# Working with JSON

[JSON](http://www.json.org/) (_JavaScript Object Notation_) is a popular data-interchange format. It is well-suited for structured data that is a mix between numbers and strings. The JSON format is supported by the `json` standard library in Python (that `json` is a _standard_ library means that it is always available).

To read a JSON-file with Python, we
+ import the `json`-library,
+ open the JSON-file with the built-in `open`-function,
+ read the file(handle) with the `json.load`-function.

In [None]:
import json

with open('data/pop_growth.json', mode='r') as fid:
    population = json.load(fid)

population

The data file above is download from [Statistics Norway](http://www.ssb.no/), and contains information about the population and the population growth in Norway. It is the dataset [Population change, Whole country, latest quarter](http://data.ssb.no/api/v0/dataset/1104.json?lang=en) found among the [Ready-made datasets](http://data.ssb.no/api/v0/dataset/?lang=en).

## Lists and dictionaries

Two of the basic, but very powerful, data structures in Python are _lists_ (`list`) and _dictionaries_ (`dict`). These are also the main building blocks of the JSON format (although in JSON they are called _arrays_ and _objects_).

A `list` is an ordered sequence of elements. These elements can be of different types, and can even be new lists. A `dict` is an unordered collection of key-value-pairs, a value can be anything (even a new `dict`) while there are some restrictions on what can be a key (most often strings are used).

In [None]:
# list of cities
cities = ['Wien', 'Oslo', 'London', 'Barcelona']
for city in cities:
    print(city)

In [None]:
# dict of countries with their capitals
capitals = {'Austria': 'Wien', 'Norway': 'Oslo', 'Portugal': 'Lisboa', 'Finland': 'Helsinki'}
for country, capital in capitals.items():
    print(country, capital)

## Indexing

To pick out one element from a list or dictionary we use _indexing_. This is denoted by square brackets. For lists we need to use a numerical index, the element number counting from 0:

In [None]:
cities[0]

In [None]:
cities[2]

For dictionaries the indexing is done by the keys. In our example above we only used string-keys, namely the names of countries.

In [None]:
capitals['Norway']

For numerical indices we can also use _slicing_ to pick out several elements at once (getting a sub-list from a list).
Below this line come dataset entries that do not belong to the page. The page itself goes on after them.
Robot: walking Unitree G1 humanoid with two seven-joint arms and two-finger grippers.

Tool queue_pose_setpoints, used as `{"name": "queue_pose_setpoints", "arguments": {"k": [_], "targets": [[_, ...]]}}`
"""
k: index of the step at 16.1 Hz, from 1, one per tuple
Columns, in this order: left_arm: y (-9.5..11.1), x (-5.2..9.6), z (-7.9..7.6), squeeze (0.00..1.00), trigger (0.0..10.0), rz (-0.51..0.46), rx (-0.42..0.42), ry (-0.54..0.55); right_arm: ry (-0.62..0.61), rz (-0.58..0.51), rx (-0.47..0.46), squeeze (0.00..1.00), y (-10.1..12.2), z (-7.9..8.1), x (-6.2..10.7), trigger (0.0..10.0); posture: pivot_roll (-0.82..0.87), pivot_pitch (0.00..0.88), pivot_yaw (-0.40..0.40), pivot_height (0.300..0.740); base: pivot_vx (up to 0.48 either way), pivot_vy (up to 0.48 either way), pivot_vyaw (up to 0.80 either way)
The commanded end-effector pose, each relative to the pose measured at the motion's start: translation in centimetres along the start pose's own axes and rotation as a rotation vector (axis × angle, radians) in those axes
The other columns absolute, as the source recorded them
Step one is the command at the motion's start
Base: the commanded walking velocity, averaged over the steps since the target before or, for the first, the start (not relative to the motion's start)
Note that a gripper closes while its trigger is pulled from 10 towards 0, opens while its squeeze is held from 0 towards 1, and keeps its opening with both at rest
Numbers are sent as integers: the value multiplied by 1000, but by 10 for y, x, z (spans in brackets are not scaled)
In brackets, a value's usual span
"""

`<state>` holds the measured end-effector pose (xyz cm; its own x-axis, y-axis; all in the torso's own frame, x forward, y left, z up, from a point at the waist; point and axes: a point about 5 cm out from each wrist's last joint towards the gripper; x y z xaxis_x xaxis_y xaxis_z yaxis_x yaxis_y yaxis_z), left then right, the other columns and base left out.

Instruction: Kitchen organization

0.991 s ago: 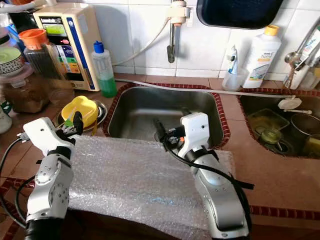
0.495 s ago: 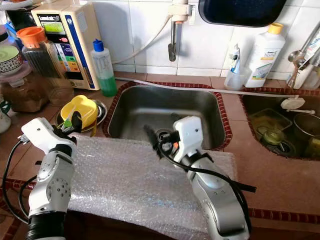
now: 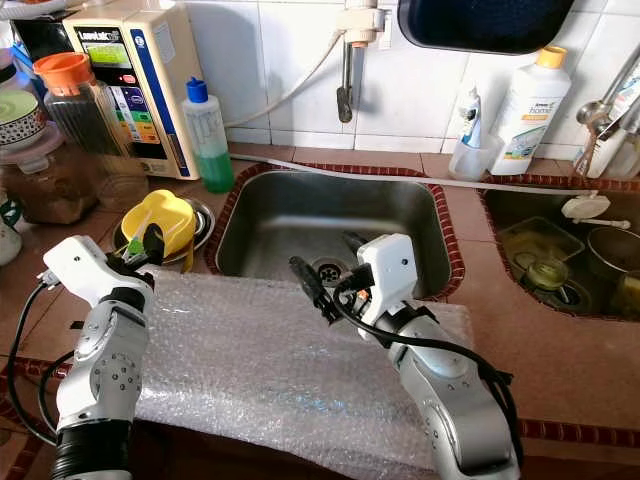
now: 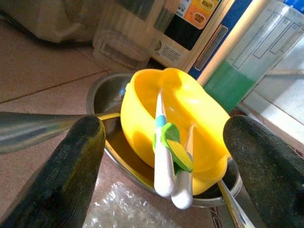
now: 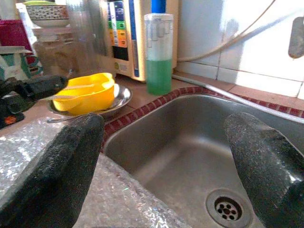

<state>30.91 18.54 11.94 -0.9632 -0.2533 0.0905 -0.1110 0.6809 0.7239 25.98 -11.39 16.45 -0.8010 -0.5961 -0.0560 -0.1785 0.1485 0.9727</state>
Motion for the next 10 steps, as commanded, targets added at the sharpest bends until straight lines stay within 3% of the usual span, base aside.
{"name": "queue_pose_setpoints", "arguments": {"k": [1, 4, 6, 10], "targets": [[0, -1, -3, 0, 10000, 7, -7, -13, 28, -42, 18, 0, 10, 2, 0, 10000, -65, 0, 42, 740, 0, 0, 0], [2, -1, 0, 0, 10000, 3, -16, -7, 37, -46, 16, 0, 10, 4, 1, 10000, -60, 0, 41, 740, 0, 0, 0], [2, 0, 0, 0, 10000, 5, -18, -4, 43, -47, 13, 0, 9, 5, 1, 10000, -60, 0, 41, 740, 0, 0, 800], [1, 1, -1, 0, 10000, 21, -17, -15, -25, -56, 15, 0, 11, -2, -1, 10000, -56, 0, 43, 740, 0, 0, 0]]}}
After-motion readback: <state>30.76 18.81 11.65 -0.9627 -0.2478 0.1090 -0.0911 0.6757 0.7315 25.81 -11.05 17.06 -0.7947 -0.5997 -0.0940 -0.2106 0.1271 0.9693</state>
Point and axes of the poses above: a point about 5 cm out from each wrist's last joint towards the gripper, its own x axis pointing back from the gripper into the wrist, its own y axis along the axis of the wrist's last joint, z = x × y, and after that the axes turned 14 degrees about x, right-handed
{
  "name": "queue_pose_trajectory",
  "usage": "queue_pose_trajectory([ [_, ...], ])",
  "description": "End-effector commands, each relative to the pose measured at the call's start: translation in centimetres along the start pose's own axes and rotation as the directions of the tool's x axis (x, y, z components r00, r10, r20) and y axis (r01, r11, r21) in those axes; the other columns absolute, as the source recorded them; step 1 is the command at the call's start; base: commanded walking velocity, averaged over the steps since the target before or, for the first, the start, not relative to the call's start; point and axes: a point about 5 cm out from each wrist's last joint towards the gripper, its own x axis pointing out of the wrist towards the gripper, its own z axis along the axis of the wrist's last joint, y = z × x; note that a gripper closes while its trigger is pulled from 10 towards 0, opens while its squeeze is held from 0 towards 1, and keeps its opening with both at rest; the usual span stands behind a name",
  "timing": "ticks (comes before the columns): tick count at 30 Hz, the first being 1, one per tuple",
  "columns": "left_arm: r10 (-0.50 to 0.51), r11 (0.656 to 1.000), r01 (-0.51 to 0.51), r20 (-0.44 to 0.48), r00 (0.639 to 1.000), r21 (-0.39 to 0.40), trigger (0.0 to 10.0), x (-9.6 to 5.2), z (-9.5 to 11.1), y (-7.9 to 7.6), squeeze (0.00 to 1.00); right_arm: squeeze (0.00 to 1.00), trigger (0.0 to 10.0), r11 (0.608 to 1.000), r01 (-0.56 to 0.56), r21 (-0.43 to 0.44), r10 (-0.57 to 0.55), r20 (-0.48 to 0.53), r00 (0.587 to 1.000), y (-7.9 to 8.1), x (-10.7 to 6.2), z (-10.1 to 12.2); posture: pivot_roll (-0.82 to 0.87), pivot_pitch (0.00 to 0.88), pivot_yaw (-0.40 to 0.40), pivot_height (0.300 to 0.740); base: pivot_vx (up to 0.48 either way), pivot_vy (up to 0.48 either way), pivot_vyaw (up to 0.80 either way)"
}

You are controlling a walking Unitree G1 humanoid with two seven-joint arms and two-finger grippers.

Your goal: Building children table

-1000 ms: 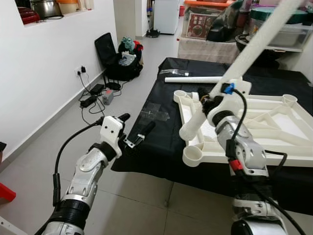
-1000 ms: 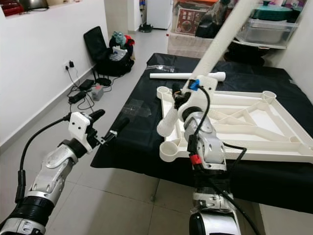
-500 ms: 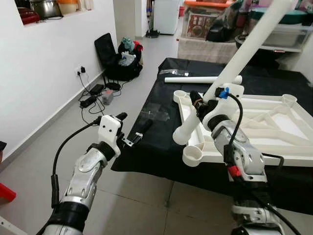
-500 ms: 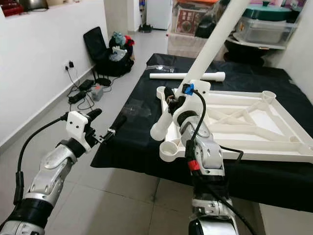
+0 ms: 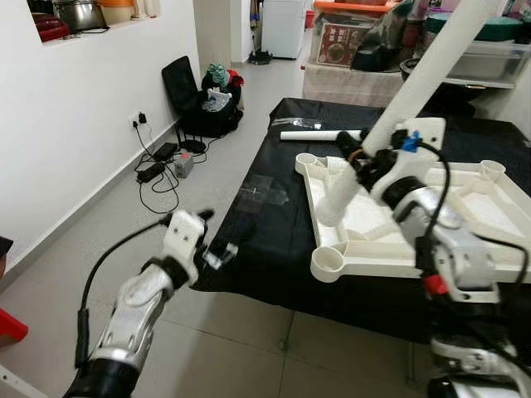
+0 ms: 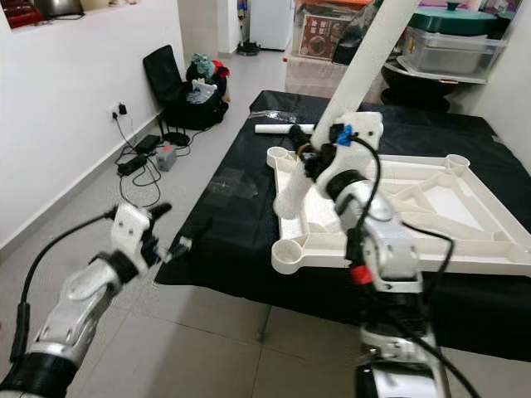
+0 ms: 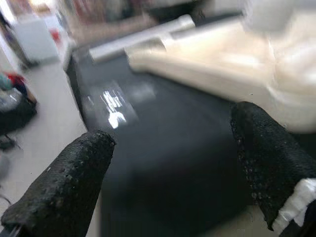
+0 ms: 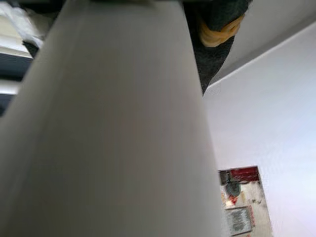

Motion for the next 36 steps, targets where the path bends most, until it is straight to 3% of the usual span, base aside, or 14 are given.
queue_pose_trajectory([
  [1, -0.107, 0.994, 0.107, 0.005, 0.994, 0.012, 10.0, 0.1, 0.3, -1.5, 0.00, 0.00, 10.0, 0.998, -0.066, -0.004, 0.065, -0.014, 0.998, 0.7, -0.2, -0.2, 0.03, 0.000, -0.049, 0.740, 0.000, 0.000, 0.00],
  [5, -0.292, 0.956, 0.292, 0.021, 0.956, 0.020, 10.0, 0.3, 0.6, -4.1, 0.00, 0.00, 10.0, 0.992, -0.129, -0.014, 0.128, -0.043, 0.991, 1.6, -0.3, -1.0, 0.01, 0.000, -0.039, 0.740, 0.000, 0.000, 0.00],
  [10, -0.364, 0.931, 0.363, 0.019, 0.931, 0.025, 10.0, 0.6, 0.8, -4.8, 0.00, 0.00, 10.0, 0.982, -0.188, -0.004, 0.187, -0.076, 0.979, 2.4, -0.5, -1.8, 0.02, 0.000, -0.037, 0.740, 0.000, 0.000, 0.00],
  [14, -0.373, 0.927, 0.373, 0.008, 0.928, 0.037, 10.0, 0.7, 0.8, -4.8, 0.00, 0.00, 10.0, 0.977, -0.215, 0.005, 0.215, -0.091, 0.972, 2.7, -0.7, -2.2, 0.03, 0.000, -0.037, 0.740, 0.000, 0.000, 0.00],
  [25, -0.357, 0.934, 0.358, -0.008, 0.934, 0.022, 10.0, -0.3, 0.5, -4.4, 0.00, 0.00, 10.0, 0.975, -0.222, -0.020, 0.213, -0.200, 0.956, 0.2, -1.8, -4.4, 0.04, 0.000, -0.046, 0.740, 0.000, 0.000, 0.00],
  [36, -0.349, 0.937, 0.349, -0.013, 0.937, 0.023, 10.0, -0.8, 0.6, -3.8, 0.00, 0.00, 10.0, 0.973, -0.232, 0.012, 0.227, -0.263, 0.938, -0.7, -2.2, -5.8, 0.05, 0.000, -0.055, 0.740, 0.000, 0.000, 0.00],
])
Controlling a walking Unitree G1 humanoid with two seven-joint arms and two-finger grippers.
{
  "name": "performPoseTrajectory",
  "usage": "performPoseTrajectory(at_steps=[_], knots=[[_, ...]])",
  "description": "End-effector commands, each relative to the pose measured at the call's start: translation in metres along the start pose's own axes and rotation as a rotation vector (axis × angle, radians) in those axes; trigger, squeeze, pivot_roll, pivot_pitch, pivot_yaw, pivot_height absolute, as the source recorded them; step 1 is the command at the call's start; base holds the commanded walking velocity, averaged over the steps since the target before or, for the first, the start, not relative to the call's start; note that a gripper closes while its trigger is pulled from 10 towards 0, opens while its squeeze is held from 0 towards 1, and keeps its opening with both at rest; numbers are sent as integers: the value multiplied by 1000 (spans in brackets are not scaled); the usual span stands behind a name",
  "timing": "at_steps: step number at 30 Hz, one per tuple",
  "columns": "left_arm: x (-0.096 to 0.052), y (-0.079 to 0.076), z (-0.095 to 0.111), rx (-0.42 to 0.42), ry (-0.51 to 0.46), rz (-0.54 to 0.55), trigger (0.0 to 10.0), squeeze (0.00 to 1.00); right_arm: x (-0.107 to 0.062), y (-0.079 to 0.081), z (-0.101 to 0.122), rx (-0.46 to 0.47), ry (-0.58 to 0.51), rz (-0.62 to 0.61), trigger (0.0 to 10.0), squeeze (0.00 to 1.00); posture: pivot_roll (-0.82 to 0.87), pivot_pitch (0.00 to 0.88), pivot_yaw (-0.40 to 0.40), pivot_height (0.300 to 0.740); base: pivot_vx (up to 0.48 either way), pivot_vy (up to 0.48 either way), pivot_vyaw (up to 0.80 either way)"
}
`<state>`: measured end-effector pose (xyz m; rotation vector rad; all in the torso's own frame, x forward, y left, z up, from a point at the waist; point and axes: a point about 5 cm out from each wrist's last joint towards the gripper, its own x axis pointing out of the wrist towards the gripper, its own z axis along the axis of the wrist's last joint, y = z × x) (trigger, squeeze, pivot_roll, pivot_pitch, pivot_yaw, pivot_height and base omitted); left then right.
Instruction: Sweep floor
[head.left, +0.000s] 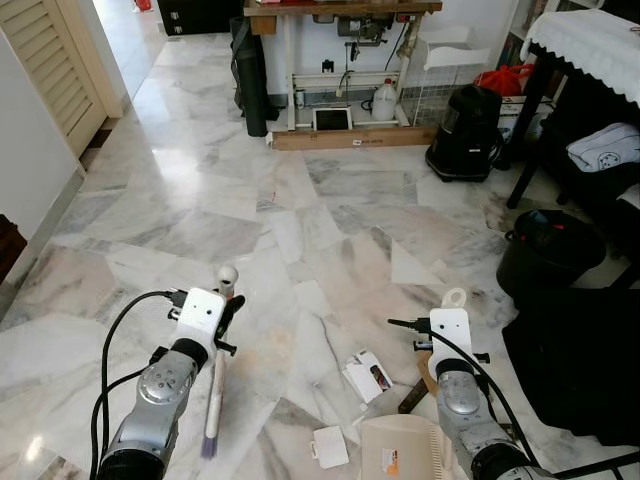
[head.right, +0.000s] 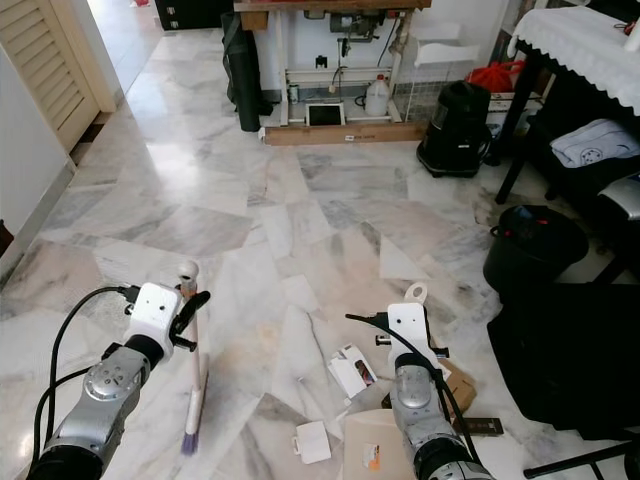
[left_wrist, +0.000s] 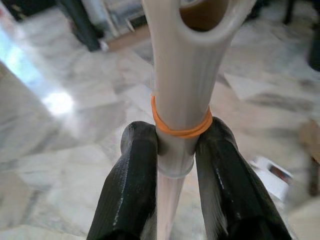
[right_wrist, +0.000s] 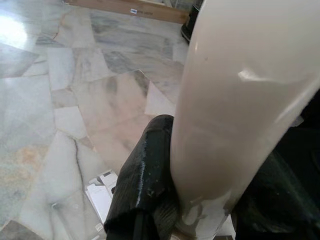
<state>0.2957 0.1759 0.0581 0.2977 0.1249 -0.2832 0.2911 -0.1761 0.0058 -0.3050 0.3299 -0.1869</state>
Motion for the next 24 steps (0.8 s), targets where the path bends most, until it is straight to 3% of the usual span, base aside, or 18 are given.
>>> performPoseTrajectory(at_steps=[1,7,10,11,12,17,20,24], knots=[[-1,-8,-8,5,42,-51,10000,0,-19,6,-43,-80,199,60,10000,0,10,49,17,740,0,0,0],[1,-13,-15,-116,81,-57,10000,0,-19,7,-42,-81,192,66,10000,0,2,52,9,740,0,0,0],[4,-13,-14,-254,70,-40,10000,0,-19,8,-42,-82,188,75,10000,0,1,51,7,740,0,0,0],[7,-13,-11,-349,46,-41,10000,0,-19,9,-41,-82,187,77,10000,0,0,52,7,740,0,0,0],[8,-12,-9,-392,33,-50,10000,0,-19,9,-41,-81,187,78,10000,0,-1,51,8,740,0,0,0],[13,-13,-1,-483,1,-100,10000,0,-19,10,-41,-80,186,82,10000,0,-1,50,10,740,0,0,0],[18,-13,11,-581,-45,-147,10000,0,-19,11,-40,-78,187,87,10000,0,4,46,11,740,0,0,0],[20,-14,23,-656,-66,-257,10000,0,-18,14,-38,-77,187,92,10000,0,11,37,14,740,0,0,0]])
In slicing we give both a start- and an end-index separated by colon. The start-index is inclusive, while the end-index is non-inclusive.

In [None]:
cities[0:2]      # Includes the elements 0 and 1, but not 2

Any of these numbers can be omitted. If the start-index is omitted it defaults to 0, while if the end-index is omitted all elements at the end of the sequence are included.

In [None]:
cities[:2]

In [None]:
cities[1:]

It is also possible to specify a third number, which will be the stride. For instance `[::2]` will pick out every second element of a list.

In [None]:
cities[::2]

## Back to the population example

Now that we know a little more about how to deal with lists and dictionaries, let us try to make sense of the population data we loaded earlier. Recall,

In [None]:
population

First we might notice that the data are quite heavily nested. (The data are in a special form of JSON called JSON-stat, version 1.2.) Everything is in the sub-dictionary `dataset`. Let us look inside `dataset`. `.keys()` shows the keys of dictionary.

In [None]:
population['dataset'].keys()

The `dataset` dictionary has 5 keys. Of these, `label`, `source` and `updated` are simple text strings, and not so interesting to us. The item `value` contains the actual data in the dataset. Let us store those in a new variable:

In [None]:
values = population['dataset']['value']
values

The `dimension` item contains information describing the data. For instance, deeply nested inside `dimension` we find `index` which tells us which index inside the list of `values` that contains which data. We also see `label` that gives a somewhat more explanatory description of each value. 

In [None]:
index = population['dataset']['dimension']['ContentsCode']['category']['index']
label = population['dataset']['dimension']['ContentsCode']['category']['label']
index, label

We can use the `index` to connect the `label` and the `values` together. An effective way to do this is to use a _dict comprehension_. In Python _list comprehensions_, _dict comprehensions_, _set comprehensions_ and _generator expressions_ are used to turn an _iterable_ (e.g. list, dictionary, set, tuple) into another. We'll look at these in more detail later.

In [None]:
{label[k]: values[v] for k, v in index.items()}